As the Arctic permafrost region warms, its large organic carbon (OC) pool becomes vulnerable to decomposition. This generates greenhouse gases (GHG) that in turn fuel increased surface warming: the permafrost carbon feedback. Higher temperatures will jump-start the coupling between the carbon and hydrological cycle, allowing for the introduction of previously frozen OC pools in aquatic systems. This lateral, or horizontal, aquatic flux remains largely unknown in contrast to the relatively well-studied vertical flux, GHG emission on land.

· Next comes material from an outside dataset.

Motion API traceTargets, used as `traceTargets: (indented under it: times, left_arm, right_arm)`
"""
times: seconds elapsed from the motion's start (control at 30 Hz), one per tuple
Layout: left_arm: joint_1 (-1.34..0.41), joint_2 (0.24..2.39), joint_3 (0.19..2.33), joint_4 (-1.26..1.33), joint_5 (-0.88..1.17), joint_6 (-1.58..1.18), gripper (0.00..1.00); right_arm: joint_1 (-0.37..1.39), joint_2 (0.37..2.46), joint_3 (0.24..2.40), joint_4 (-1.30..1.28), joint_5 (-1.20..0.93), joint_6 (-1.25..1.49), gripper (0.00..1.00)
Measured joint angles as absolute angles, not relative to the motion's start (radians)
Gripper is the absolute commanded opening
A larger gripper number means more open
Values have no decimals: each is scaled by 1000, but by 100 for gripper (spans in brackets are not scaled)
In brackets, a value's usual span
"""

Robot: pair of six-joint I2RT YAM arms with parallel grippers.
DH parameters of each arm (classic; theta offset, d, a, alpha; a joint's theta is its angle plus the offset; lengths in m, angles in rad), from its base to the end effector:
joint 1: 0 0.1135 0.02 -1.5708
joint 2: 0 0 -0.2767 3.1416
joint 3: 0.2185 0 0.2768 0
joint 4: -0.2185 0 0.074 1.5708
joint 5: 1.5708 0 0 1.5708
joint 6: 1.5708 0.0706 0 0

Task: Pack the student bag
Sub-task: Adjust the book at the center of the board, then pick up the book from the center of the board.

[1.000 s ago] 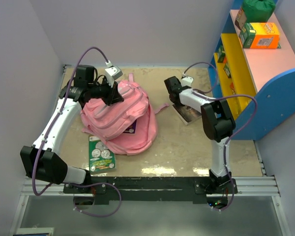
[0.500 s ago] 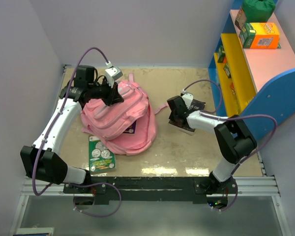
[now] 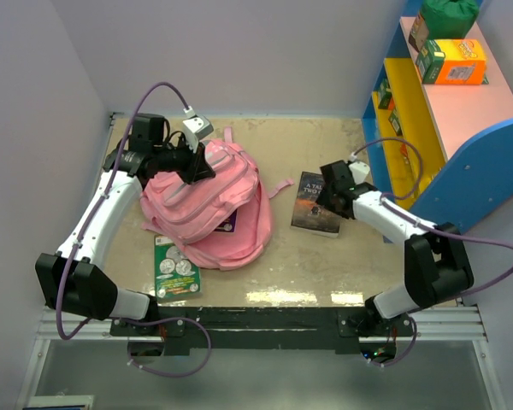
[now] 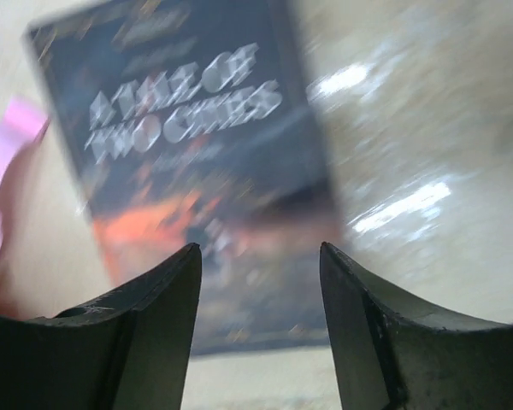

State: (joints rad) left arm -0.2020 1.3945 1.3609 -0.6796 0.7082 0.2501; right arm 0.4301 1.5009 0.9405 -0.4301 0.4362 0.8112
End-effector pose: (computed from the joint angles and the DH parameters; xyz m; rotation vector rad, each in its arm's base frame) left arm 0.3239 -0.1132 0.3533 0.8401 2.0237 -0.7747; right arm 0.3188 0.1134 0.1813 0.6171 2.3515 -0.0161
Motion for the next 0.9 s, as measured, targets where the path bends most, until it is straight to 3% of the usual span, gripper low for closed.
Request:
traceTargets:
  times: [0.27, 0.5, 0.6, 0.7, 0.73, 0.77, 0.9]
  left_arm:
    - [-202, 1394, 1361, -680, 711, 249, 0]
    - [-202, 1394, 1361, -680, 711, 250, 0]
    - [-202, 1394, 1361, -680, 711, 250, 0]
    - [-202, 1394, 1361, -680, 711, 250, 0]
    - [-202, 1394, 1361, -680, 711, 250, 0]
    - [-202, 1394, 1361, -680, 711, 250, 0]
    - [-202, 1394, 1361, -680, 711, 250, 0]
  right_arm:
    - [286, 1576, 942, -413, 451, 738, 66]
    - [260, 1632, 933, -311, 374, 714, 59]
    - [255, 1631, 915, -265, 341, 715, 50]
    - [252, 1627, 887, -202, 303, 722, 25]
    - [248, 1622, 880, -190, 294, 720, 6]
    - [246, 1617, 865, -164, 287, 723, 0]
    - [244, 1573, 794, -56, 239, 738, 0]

Horizontal OC release either occurs via gradual thaw, slowly leaching OC into aquatic systems, or abrupt thaw, where ground-ice melt causes destructive surface collapse and slumping of OC into aquatic systems. Both types of thaw facilitate decomposition of OC (generating GHG) but also re-bury OC into sediments (sequestering OC). The relative importance of decomposition versus burial is unknown.
For THAWSOME, I have developed a multi-scale approach combining detailed process-based field studies with up-scaling techniques on multiple levels: (i) observational, using large Arctic rivers as natural integrators, (ii) numerical, using a coupled hydrological-biogeochemical model, and (iii) spatial, using GIS-based analysis. For the first time, decomposition of particulate OC from permafrost will be quantified with a recently developed incubation method. Burial rates of permafrost OC will be assessed through molecular isotope analyses of both sources (river OC) and sinks (sediment OC) across the land-to-shelf route.
THAWSOME will generate critically needed quantitative data on the amount of decomposition versus burial of permafrost OC, as well as qualitative insights into the processes that control this. This will allow a true coupling of the carbon and hydrological cycle into the 'boundless Arctic carbon cycle', and integration of horizontal OC release into estimates of the impact of the permafrost carbon feedback on global climate.